S3_MP_BIN=/root/system_files/backups/s3-mp-upload.py
S3_BUCKET=pgwal.mybucket.com
PG_WAL=/pg_wal
S3_THREADS=3 #s3-mp-upload threads
WAL_AGE=480 #480 minutes = 8 hours
THREADS=10 #bash threads
CHUNKSIZE=5
QUIET="" #use -q for crons

CNT=1
for i in `find $PG_WAL -type f -mmin +${WAL_AGE}`; do
        if [ $(($CNT % $THREADS)) -eq 0 ]; then
                #wait for spawned uploads x $THREADS to finish
                wait
                for j in $(seq 1 $(($THREADS-1))); do
                        if [ "`s3cmd ls s3://${S3_BUCKET}/${wal[$j]} | awk '{ print $3}'`" != "16777216" ]; then
                                # is this a .backup file?
                                [ `echo ${wal[$j]} | awk -F\. '{print $2}'` ] && continue;

                                echo "problem uploading ${wal[$j]} to $S3_BUCKET!"
                                echo "`s3cmd ls s3://${S3_BUCKET}/${wal[$j]}` -- not 16777216 bytes!"
                                exit 0
                        else
                                $QUIET && echo rm -f $PG_WAL/${wal[$j]}
                                rm -f $PG_WAL/${wal[$j]}
                        fi
                done
        else
                f=`basename $i`
                for j in $(seq 1 $(($THREADS-1))); do
                        [ $(($CNT % $THREADS)) -eq $j ] && wal[$j]=$f
                done
                $S3_MP_BIN -f $QUIET -np $S3_THREADS -s $CHUNKSIZE $i s3://$S3_BUCKET/$f &
        fi
        CNT=$(($CNT + 1))
done

Here’s a copy of s3-mp-upload.py (patched to use the encryption header):

#!/usr/bin/env python
import argparse
from cStringIO import StringIO
import logging
from math import ceil
from multiprocessing import Pool
import time
import urlparse

import boto

parser = argparse.ArgumentParser(description="Transfer large files to S3",
        prog="s3-mp-upload")
parser.add_argument("src", type=file, help="The file to transfer")
parser.add_argument("dest", help="The S3 destination object")
parser.add_argument("-np", "--num-processes", help="Number of processors to use",
        type=int, default=2)
parser.add_argument("-f", "--force", help="Overwrite an existing S3 key",
        action="store_true")
parser.add_argument("-s", "--split", help="Split size, in Mb", type=int, default=50)
parser.add_argument("-rrs", "--reduced-redundancy", help="Use reduced redundancy storage. Default is standard.", default=False,  action="store_true")
parser.add_argument("-v", "--verbose", help="Be more verbose", default=False, action="store_true")
parser.add_argument("-q", "--quiet", help="Be less verbose (for use in cron jobs)", default=False, action="store_true")

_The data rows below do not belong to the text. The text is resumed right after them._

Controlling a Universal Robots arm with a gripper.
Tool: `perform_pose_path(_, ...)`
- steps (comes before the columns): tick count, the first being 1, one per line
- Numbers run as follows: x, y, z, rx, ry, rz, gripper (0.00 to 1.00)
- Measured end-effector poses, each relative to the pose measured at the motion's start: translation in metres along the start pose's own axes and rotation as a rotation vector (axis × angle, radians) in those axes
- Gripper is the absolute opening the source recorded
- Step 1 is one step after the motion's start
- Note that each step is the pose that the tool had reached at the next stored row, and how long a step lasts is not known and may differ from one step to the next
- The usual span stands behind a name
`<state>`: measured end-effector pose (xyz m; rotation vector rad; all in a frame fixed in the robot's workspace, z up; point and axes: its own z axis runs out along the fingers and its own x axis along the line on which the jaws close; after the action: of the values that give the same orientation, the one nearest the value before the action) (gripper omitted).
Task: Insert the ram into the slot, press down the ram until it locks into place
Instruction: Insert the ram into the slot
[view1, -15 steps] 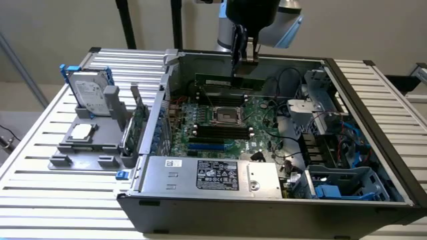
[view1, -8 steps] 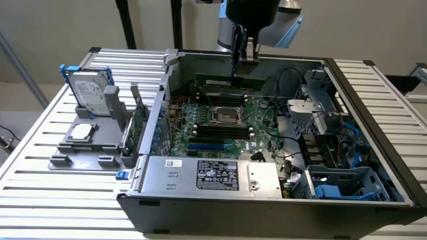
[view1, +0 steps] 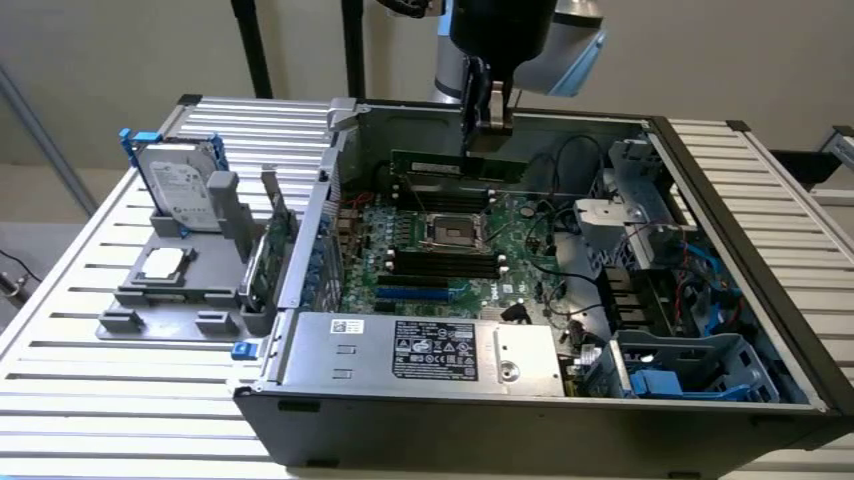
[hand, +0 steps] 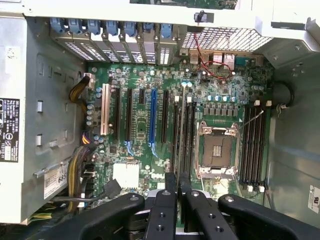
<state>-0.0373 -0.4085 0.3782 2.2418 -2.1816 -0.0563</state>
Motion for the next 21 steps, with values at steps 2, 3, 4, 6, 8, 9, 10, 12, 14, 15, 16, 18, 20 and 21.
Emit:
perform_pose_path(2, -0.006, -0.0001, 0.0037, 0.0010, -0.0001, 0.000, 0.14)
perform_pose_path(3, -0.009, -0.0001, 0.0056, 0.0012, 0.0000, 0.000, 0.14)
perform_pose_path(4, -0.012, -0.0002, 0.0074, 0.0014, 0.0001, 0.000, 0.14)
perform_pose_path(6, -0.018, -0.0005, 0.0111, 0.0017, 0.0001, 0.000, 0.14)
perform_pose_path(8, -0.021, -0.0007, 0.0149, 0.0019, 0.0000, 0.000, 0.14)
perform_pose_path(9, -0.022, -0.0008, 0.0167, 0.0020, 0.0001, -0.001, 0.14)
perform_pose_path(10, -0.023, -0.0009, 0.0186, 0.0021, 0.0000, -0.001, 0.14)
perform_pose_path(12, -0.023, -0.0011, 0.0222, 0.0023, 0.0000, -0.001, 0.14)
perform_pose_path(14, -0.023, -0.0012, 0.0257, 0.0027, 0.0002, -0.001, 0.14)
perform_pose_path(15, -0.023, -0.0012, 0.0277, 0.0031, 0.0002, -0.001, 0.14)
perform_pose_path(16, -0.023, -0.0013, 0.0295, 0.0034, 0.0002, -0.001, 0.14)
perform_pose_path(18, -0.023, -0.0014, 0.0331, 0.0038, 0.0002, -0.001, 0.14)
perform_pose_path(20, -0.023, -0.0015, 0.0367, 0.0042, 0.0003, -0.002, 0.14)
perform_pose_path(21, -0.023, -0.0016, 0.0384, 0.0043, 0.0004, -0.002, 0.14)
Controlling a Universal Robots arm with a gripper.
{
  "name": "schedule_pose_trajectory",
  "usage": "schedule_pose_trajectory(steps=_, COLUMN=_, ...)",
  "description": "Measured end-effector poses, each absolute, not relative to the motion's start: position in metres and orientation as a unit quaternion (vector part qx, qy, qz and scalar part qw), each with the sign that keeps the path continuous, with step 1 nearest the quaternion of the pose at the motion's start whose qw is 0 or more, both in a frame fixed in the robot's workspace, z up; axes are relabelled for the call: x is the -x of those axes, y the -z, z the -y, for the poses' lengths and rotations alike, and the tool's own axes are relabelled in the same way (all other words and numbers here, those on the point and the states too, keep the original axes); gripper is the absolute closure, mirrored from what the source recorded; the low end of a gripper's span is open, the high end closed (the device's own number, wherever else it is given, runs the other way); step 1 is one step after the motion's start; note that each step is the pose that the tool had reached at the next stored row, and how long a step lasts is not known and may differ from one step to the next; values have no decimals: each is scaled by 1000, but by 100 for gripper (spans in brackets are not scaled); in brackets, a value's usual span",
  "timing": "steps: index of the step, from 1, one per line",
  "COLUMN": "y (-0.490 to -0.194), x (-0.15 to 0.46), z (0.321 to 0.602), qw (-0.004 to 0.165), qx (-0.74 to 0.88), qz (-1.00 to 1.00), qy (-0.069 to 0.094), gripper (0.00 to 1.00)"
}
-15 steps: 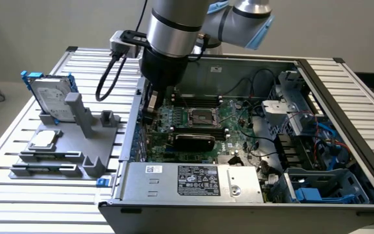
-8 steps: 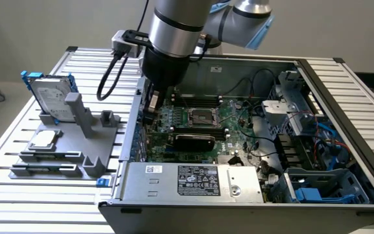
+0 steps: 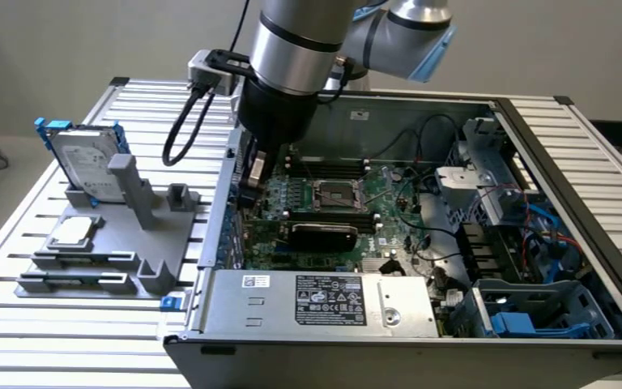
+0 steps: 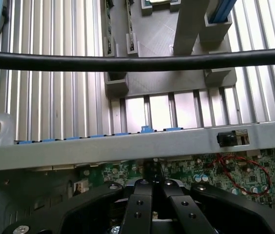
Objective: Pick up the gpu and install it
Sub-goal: 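Press down on the gpu until it lock into place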
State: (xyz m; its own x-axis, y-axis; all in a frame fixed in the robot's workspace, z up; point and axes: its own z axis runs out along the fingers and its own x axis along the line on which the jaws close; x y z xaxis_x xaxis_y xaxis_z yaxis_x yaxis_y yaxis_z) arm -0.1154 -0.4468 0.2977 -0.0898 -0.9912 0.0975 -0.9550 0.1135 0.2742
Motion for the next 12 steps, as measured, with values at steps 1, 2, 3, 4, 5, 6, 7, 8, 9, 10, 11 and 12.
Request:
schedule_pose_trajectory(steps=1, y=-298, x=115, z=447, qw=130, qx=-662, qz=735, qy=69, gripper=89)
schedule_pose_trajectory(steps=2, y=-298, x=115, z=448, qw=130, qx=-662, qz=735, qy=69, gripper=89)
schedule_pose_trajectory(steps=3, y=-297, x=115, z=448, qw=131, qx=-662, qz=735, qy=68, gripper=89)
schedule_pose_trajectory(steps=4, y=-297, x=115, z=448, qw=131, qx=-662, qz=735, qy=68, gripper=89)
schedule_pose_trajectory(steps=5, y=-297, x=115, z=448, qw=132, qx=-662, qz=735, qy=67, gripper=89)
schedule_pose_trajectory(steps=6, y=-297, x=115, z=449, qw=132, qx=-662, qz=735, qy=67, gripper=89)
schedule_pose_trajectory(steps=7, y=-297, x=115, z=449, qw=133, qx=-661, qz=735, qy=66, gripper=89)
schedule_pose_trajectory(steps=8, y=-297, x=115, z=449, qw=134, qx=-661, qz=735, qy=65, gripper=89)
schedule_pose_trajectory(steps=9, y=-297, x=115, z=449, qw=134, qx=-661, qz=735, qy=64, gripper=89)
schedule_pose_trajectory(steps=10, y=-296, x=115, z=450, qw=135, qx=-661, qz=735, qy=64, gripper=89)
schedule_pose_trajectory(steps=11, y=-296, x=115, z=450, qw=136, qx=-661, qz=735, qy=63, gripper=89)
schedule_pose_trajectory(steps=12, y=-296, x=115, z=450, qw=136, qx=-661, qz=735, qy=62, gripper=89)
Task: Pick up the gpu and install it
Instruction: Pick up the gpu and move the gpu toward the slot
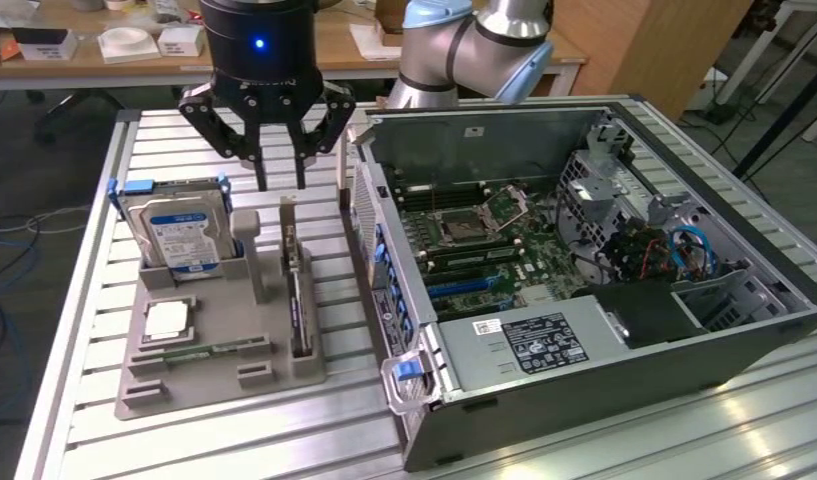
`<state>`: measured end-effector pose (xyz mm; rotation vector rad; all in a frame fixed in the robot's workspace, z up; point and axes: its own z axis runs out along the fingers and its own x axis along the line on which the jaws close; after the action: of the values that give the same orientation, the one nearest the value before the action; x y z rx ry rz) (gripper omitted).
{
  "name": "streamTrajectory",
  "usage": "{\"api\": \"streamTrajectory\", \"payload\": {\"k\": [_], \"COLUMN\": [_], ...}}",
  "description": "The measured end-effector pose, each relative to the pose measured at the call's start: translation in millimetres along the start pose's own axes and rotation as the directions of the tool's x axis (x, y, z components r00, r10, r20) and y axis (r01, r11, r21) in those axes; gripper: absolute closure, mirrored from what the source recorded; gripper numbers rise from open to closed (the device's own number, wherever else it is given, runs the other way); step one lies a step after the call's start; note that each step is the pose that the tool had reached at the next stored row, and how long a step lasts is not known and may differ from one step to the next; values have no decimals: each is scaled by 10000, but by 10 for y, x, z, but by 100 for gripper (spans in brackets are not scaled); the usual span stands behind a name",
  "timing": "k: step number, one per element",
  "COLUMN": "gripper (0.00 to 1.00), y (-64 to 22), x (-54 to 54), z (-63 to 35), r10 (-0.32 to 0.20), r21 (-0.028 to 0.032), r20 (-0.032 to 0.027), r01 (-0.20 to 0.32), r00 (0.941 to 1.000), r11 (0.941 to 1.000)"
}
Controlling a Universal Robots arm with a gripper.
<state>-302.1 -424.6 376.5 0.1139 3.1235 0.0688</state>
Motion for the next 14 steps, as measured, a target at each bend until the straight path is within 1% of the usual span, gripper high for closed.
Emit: {"api": "streamTrajectory", "payload": {"k": [7,8,10,11,14], "gripper": [59,57,57,51,51], "y": [0,0,0,0,0], "x": [0,0,0,0,0], "z": [0,0,0,0,0], "r10": [0,0,0,0,0], "r21": [0,0,0,0,3], "r20": [0,0,0,0,-1], "r01": [0,0,0,0,0], "r00": [10000,10000,10000,10000,10000], "r11": [10000,10000,10000,10000,10000]}}
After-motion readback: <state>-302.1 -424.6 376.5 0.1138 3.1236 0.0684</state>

logger = logging.getLogger("s3-mp-upload")

def do_part_upload(args):
    """
    Upload a part of a MultiPartUpload

    Open the target file and read in a chunk. Since we can't pickle
    S3Connection or MultiPartUpload objects, we have to reconnect and lookup
    the MPU object with each part upload.

    :type args: tuple of (string, string, string, int, int, int)
    :param args: The actual arguments of this method. Due to lameness of
                 multiprocessing, we have to extract these outside of the
                 function definition.

                 The arguments are: S3 Bucket name, MultiPartUpload id, file
                 name, the part number, part offset, part size
    """
    # Multiprocessing args lameness
    bucket_name, mpu_id, fname, i, start, size = args
    logger.debug("do_part_upload got args: %s" % (args,))

    # Connect to S3, get the MultiPartUpload
    s3 = boto.connect_s3()
    bucket = s3.lookup(bucket_name)
    mpu = None
    for mp in bucket.list_multipart_uploads():
        if mp.id == mpu_id:
            mpu = mp
            break
    if mpu is None:
        raise Exception("Could not find MultiPartUpload %s" % mpu_id)

    # Read the chunk from the file
    fp = open(fname, 'rb')
    fp.seek(start)
    data = fp.read(size)
    fp.close()
    if not data:
        raise Exception("Unexpectedly tried to read an empty chunk")

    def progress(x,y):
        logger.debug("Part %d: %0.2f%%" % (i+1, 100.*x/y))

    # Do the upload
    t1 = time.time()
    mpu.upload_part_from_file(StringIO(data), i+1, cb=progress)

    # Print some timings
    t2 = time.time() - t1
    s = len(data)/1024./1024.
    logger.info("Uploaded part %s (%0.2fM) in %0.2fs at %0.2fMbps" % (i+1, s, t2, s/t2))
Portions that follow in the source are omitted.